Bab 4.
"Sudah, Kek! Sudah kelihatan guru kakek!” ucapnya.
"Ya, berarti kamu sudah bisa melihatnya.Tuh, kamu bisa lihat yang ada di belakangmu?" Sangga berbalik badan dan kaget melihat seekor macan kumbang sedang duduk tegak dan melotot ke arah Sangga.
"Masya Allah. Itu macan beneran kek?" Sangga langsung menjauh dan duduk di tikar lagi.

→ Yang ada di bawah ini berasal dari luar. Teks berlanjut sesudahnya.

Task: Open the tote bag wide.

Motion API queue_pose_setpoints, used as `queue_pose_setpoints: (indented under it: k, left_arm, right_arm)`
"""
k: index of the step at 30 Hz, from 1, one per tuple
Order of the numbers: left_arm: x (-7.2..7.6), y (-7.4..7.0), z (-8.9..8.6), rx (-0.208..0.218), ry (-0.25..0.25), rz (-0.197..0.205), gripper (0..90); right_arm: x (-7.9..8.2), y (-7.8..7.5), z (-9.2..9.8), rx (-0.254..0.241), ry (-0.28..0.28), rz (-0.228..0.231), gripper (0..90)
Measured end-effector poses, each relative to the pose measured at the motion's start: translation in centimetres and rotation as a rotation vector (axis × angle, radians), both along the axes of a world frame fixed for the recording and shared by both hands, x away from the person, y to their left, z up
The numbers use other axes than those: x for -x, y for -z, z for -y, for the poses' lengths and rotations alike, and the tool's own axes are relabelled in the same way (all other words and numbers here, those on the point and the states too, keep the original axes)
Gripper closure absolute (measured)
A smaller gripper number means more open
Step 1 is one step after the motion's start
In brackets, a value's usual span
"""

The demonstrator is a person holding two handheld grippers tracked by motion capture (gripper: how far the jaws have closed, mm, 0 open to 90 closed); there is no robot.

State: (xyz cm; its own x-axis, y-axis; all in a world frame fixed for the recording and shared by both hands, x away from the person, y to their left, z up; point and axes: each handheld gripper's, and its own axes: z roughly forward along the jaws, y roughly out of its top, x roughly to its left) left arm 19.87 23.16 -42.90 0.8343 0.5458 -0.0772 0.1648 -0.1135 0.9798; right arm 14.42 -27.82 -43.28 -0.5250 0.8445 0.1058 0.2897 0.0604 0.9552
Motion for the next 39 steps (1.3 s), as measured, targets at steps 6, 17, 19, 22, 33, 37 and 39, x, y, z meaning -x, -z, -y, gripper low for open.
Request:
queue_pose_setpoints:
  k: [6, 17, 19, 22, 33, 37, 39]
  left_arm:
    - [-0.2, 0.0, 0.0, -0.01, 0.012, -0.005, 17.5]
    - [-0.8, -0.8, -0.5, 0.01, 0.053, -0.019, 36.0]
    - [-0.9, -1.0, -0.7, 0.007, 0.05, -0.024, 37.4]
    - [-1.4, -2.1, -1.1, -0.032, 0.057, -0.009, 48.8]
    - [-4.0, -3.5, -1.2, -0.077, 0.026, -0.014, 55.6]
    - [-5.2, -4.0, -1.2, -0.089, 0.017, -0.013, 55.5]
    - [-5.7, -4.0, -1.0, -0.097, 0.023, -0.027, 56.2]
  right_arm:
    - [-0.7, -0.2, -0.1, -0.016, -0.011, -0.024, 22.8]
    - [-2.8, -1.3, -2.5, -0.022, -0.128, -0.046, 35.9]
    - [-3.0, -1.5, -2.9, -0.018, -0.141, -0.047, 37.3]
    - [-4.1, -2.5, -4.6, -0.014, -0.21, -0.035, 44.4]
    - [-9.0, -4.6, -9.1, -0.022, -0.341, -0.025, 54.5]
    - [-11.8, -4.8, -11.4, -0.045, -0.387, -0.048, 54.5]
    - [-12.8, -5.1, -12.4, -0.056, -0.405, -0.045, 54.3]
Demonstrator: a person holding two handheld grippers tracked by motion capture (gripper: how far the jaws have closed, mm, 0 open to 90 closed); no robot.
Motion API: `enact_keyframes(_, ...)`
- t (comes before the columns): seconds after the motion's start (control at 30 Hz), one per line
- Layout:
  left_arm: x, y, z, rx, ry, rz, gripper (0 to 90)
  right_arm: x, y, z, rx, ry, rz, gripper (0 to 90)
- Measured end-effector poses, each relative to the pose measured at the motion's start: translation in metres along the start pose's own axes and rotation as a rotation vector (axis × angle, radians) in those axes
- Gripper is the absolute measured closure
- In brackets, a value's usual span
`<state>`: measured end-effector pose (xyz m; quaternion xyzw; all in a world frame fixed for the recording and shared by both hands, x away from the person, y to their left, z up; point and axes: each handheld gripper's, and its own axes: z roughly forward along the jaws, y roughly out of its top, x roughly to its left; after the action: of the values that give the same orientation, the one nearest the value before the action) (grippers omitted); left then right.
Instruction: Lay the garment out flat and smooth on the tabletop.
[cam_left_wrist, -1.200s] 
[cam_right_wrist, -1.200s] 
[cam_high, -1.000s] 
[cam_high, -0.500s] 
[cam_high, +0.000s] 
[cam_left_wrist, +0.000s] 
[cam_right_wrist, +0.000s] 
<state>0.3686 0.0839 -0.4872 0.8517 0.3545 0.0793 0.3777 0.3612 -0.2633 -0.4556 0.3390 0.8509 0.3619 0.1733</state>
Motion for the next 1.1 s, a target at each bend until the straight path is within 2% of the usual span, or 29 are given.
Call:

“Berarti kakek dulu jawara dong, punya ilmu yang sakti?” tanya Sangga penasaran.
“Ah, biasa saja kok. Kakek hanya belajar silat biasa saja! Tapi memang kakek dulu juga belajar namanya ilmu kanuragan!” Sangga melihat ke arah kakek dengan manggut-manggut.
“Kek, aku mau dong diajarkan silat oleh kakek! Mudah-mudahan bisa buat Sangga membela diri. Aku tidak punya keahlian silat nih kek!”
“Boleh. Nanti kakek akan ajarkan beberapa jurus saja, untuk membela diri!”
Hari itu dipenuhi oleh banyak obrolan sekitar kehidupan Sangga dan kakek Kresna.
Dua hari kemudian, kakek dan Sangga mulai berdagang cilok, batagor dan somay di depan sebuah hotel di kawasan Mall besar di sana. Sangga mendorong gerobak setiap pagi dan sore. Alhamdulillah, sejak itu penghasilan kakek bertambah banyak dari jual cilok, batagor dan somay. Dia juga membagi hasil keuntungan jualannya kepadaa Sanggabuwana. Kakek juga sudah bisa mengembalikan modalnya yang pernah dipinjam dari Sangga, walau Sangga tak pernah mau menerimanya.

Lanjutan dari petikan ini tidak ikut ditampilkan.